Dawley's 1974-75 divorce proceedings were highly publicized and are said to have contributed significantly to a damaging of his public image. In his biography of Dawley's time as Texas Governor and President, Divorcing America, Presidential biographer Howard Young mentioned that Susan Dawley was one of the major power brokers in Sutton and Washington during all of Dawley's political career, and that his wife was in fact one of his most powerful advisors. The 1986 novel Mrs. Macbeth, which is about a fictional Vice President's wife who secretly arranges for the assassination of the Commander in Chief so her weak husband can come to power, was said to be inspired by Susan Dawley's alleged control of the Dawley White House, and in the 1992 film adaptation of the novel, The First Lady, actress Jane Dancy based her portrayal of Collie Woodrow closely on that of Susan Dawley.
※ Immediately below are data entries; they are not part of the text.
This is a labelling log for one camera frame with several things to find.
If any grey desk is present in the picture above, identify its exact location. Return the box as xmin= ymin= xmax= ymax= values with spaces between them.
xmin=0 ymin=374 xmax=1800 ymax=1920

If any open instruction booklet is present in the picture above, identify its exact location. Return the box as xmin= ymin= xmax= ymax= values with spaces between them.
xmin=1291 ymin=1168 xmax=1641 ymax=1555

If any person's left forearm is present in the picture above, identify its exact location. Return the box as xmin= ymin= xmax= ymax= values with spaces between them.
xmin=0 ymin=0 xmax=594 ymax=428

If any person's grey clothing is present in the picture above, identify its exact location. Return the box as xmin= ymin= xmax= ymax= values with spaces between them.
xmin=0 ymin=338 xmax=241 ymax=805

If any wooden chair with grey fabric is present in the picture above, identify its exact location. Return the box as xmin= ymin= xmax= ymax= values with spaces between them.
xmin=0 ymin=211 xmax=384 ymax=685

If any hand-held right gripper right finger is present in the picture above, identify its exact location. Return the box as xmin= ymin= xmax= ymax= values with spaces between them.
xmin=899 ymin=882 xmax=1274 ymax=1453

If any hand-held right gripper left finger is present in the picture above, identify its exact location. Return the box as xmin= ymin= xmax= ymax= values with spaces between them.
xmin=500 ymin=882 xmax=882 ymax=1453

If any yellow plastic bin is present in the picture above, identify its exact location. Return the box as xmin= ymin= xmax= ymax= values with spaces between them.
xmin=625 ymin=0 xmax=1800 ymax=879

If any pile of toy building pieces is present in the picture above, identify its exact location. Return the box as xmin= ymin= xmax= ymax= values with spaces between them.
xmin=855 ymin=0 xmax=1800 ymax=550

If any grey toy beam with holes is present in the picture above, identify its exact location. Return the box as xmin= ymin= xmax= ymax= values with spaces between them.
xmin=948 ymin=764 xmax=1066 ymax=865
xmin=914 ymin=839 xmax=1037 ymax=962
In the 1976 elections, the damage of the divorce proceedings, the breakdown of negotiations of a free trade agreement with Colombia, the near-meltdown of the Richmond nuclear site in Kahokia, and the national fatigue with the National Party helped contribute to Dawley being labelled, "a likable man and a dislikable leader" or "a nice guy in a mean town." Despite enjoying personal popularity, including being called the "cowboy President," Dawley was ejected in a narrow loss in favor of Adam Eisler. Dawley's popularity has grown enormously in subsequent years.
1976 Presidential Election[]
Post Presidency[]
Legacy and Personal Life[]
Death and State Funeral[]
On January 15th, 2003, Dawley's family released a statement announcing that the former President, who had been out of the public eye for quite some time, had been diagnosed with a malignant brain tumor and had been given about four to six months to live without treatment, and possibly two years with it. President Romney flew Dawley out to Washington to honor him with a special banquet in February that was attended by leaders from around the world, including Crown Prince Maurice Napoleon of France and Czar Nikolai II of Alaska.
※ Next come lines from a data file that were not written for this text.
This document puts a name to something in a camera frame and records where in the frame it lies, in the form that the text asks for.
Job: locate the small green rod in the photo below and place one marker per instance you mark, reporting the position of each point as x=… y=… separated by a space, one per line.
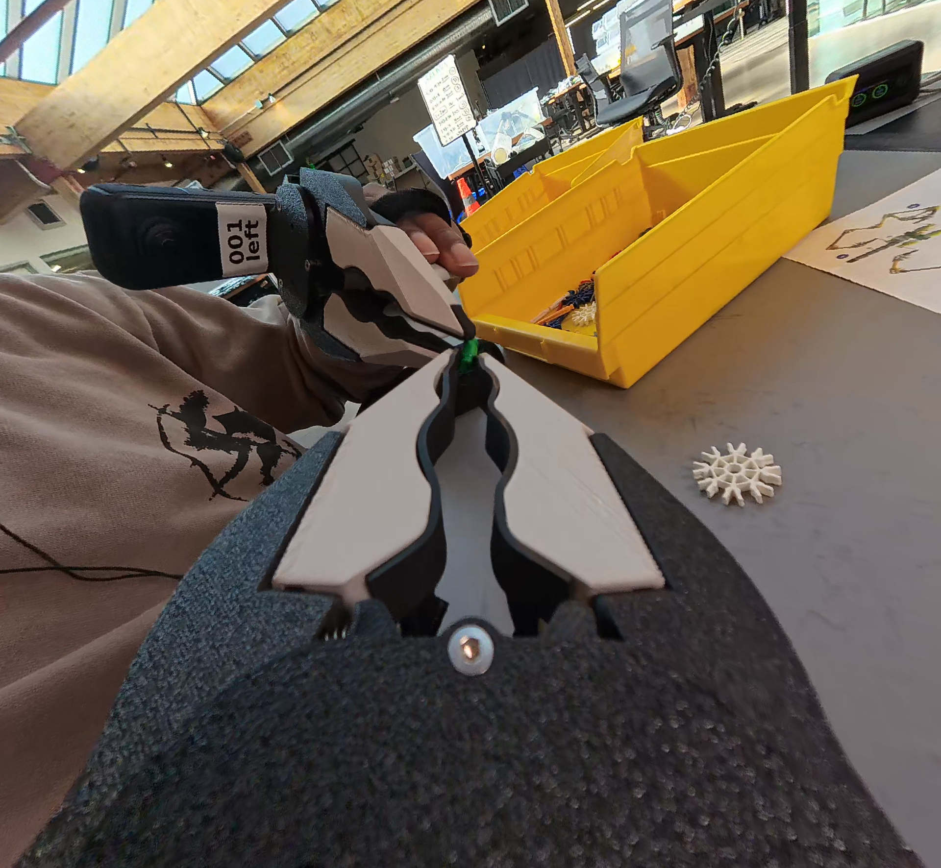
x=468 y=355

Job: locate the person's left forearm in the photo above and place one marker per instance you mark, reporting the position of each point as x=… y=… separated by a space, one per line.
x=220 y=339

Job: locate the wooden ceiling beam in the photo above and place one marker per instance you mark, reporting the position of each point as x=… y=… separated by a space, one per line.
x=184 y=52

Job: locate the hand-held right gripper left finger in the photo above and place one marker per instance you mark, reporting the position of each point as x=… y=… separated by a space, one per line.
x=360 y=508

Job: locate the wooden standing desk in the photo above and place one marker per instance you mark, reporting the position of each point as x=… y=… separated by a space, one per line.
x=799 y=1

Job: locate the person's left hand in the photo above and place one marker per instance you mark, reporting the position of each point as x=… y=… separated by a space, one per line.
x=445 y=251

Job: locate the black device with green display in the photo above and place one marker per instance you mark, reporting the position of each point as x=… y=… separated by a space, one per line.
x=875 y=85

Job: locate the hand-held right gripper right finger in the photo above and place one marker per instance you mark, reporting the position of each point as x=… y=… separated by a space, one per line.
x=573 y=508

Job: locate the black office chair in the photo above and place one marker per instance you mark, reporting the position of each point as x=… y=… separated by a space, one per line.
x=647 y=74

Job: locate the pile of colourful building pieces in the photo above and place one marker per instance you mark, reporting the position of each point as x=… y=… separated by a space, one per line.
x=570 y=309

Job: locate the clear storage tub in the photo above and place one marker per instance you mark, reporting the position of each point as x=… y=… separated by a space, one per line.
x=514 y=129

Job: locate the yellow plastic bin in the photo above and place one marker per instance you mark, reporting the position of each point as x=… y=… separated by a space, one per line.
x=698 y=258
x=529 y=199

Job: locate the white snowflake connector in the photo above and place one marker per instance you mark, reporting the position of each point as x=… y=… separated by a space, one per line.
x=717 y=473

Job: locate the orange traffic cone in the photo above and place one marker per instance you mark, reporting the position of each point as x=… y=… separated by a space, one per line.
x=467 y=201

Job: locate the wall air vent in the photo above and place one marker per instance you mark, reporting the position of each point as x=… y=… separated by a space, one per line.
x=509 y=1

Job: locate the grey desk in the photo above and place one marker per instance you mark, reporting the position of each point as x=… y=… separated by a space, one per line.
x=845 y=515

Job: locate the white sign board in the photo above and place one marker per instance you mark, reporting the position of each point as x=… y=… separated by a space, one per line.
x=443 y=100

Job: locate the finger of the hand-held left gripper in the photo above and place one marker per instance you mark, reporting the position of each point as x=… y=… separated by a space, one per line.
x=389 y=343
x=412 y=273

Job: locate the folded paper instruction sheet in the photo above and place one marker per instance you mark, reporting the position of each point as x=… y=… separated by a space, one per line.
x=882 y=258
After several months of chemotherapy, Dawley reportedly refused further treatment sometime in September. On October 14th, his son Nick announced that his father had died that morning at a Dallas hospital after checking himself in two days before. Dawley's body was flown from Dallas to Washington lie in state in the Capitol Rotunda, and his state funeral was held on the 17th.
His sons Nick and John delivered two of the eulogies, as well as former Vice President Droughns and former President Van Dyke. He was flown back to Texas on the 18th for a smaller, private funeral for family and friends, and shortly thereafter buried in Salt, TX on the same plot of land as his parents and grandparents.